This fire is done, house stinks of hot high temp paint curing lol.  After using the Vermont Castings stove for so many years this new fangled device is sure different, but no doubt burns well.  Prev stove was 47k BTU and heated the house well, this one at ~80k BTU should get the job done with less wood I hope


----------



## spirilis (Nov 26, 2018)

Double check that door gasket.  Mine was quite loose this year (starting 3rd year of burning) and now that it's tight, it feels much more controlled.  I never did check it even when it was new and I vaguely recall during inferno full-firebox burns some flames that appeared to show up inside near the door gaskets...

Stacking firewood too high up in the firebox will cause it to burn out of control due to the unmetered secondary air from the burn tubes.  I often do that intentionally (when the stove's cold) to get the stove rip roarin' hot.  It should self-limit once the firewood burns down.

Taking off the back cover to inspect the AAS and airflow assembly will be a good idea if they have any concerns about that.  It's not too hard but the most annoying part of the process IMO is putting the side shields back on after you've taken them off...


----------



## miked_187 (Nov 26, 2018)

spirilis said:


> Double check that door gasket.  Mine was quite loose this year (starting 3rd year of burning) and now that it's tight, it feels much more controlled.  I never did check it even when it was new and I vaguely recall during inferno full-firebox burns some flames that appeared to show up inside near the door gaskets...

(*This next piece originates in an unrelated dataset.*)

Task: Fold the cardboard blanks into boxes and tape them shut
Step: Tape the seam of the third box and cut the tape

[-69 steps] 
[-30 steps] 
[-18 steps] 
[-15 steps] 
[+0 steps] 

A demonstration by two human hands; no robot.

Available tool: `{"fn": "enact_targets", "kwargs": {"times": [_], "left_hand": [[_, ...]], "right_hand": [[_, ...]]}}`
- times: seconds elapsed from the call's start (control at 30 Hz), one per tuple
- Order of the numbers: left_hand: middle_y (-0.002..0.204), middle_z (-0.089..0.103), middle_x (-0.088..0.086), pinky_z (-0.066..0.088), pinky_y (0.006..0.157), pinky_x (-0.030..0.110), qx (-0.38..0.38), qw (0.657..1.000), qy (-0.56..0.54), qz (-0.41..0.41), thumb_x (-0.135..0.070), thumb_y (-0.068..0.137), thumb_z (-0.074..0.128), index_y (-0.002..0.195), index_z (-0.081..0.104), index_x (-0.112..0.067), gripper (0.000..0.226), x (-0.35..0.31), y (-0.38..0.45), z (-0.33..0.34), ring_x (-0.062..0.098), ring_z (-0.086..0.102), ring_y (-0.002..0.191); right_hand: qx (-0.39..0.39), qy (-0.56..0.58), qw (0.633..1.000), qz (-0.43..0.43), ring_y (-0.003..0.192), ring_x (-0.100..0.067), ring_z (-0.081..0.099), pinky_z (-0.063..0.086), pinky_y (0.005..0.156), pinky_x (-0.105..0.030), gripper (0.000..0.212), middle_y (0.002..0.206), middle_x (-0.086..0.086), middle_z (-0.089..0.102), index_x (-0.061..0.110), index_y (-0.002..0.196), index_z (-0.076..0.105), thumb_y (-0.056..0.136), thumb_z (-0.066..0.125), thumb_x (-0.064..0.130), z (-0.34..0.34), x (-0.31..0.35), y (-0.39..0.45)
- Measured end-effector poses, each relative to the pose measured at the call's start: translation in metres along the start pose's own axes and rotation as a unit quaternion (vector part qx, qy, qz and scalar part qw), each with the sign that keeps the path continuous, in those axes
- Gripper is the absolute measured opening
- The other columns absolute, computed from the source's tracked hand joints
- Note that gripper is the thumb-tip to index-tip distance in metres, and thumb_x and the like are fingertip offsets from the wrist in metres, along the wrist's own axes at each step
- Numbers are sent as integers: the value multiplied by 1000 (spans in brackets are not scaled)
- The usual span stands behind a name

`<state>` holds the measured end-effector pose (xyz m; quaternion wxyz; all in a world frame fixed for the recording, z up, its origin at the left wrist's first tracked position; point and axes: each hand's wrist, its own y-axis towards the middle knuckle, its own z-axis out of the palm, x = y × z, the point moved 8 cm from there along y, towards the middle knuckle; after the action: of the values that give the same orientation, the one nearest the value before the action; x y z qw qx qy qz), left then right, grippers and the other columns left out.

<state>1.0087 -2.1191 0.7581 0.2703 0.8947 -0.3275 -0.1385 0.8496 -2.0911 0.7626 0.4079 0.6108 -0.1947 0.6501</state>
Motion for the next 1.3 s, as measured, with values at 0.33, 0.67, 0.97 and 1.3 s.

just threw another 5-6 1x1 pieces in it to cycle it again.  on the list to do when it cools



spirilis said:


> Stacking firewood too high up in the firebox will cause it to burn out of control due to the unmetered secondary air from the burn tubes.  I often do that intentionally (when the stove's cold) to get the stove rip roarin' hot.  It should self-limit once the firewood burns down.



I started it with a log cabin style stack this morning of 2 tiers of 3x3, reached nearly to the top.  good to know



spirilis said:


> Taking off the back cover to inspect the AAS and airflow assembly will be a good idea if they have any concerns about that.  It's not too hard but the most annoying part of the process IMO is putting the side shields back on after you've taken them off...



not so much concerns about function, but sometimes I'm a visual learner and if I can see how things flow then dots begin to connect for me.

3rd break burn in underway now that surface temps are back down to ~200*, all the windows in the house are open this time now that the sun is up


----------



## spirilis (Nov 26, 2018)

miked_187 said:


> not so much concerns about function, but sometimes I'm a visual learner and if I can see how things flow then dots begin to connect for me.


Definitely understand that, you'll be intrigued when you see how that thing works.  The big rectangular thing in the middle of the stove's back is the secondary air inlet (look from underside to see the slots), the primary air is up top with its goofy setup, which sends the primary air through a rectangular duct through the stovetop where it gets super-preheated before entering the airwash manifold up front... FYI I had to remove my AAS actuator (think part of that happened from inside the stove, after removing the front burntube and baffles in a stone cold stove) and adjust/retighten its locking nut to get it to work right the first time.  Hopefully they've improved the design since.


----------



## miked_187 (Nov 26, 2018)

3rd burn repeat of the first 2, turning the AAS on had little to no impact even with the rod all the way out.  Way too hot with a tiny load in it.


----------



## edyit (Nov 26, 2018)

miked_187 said:


> I believe I have it as shut down as possible yet the IR temps show front left corner at 455, center at 555, and front right at 423.



nothing wrong with those temps at all, thats just starting to get up to cruising temperature.



miked_187 said:


> Has to be an air leak somewhere, and the fact that I can't kill the fire by pulling the air rod out all the way def has me concerned.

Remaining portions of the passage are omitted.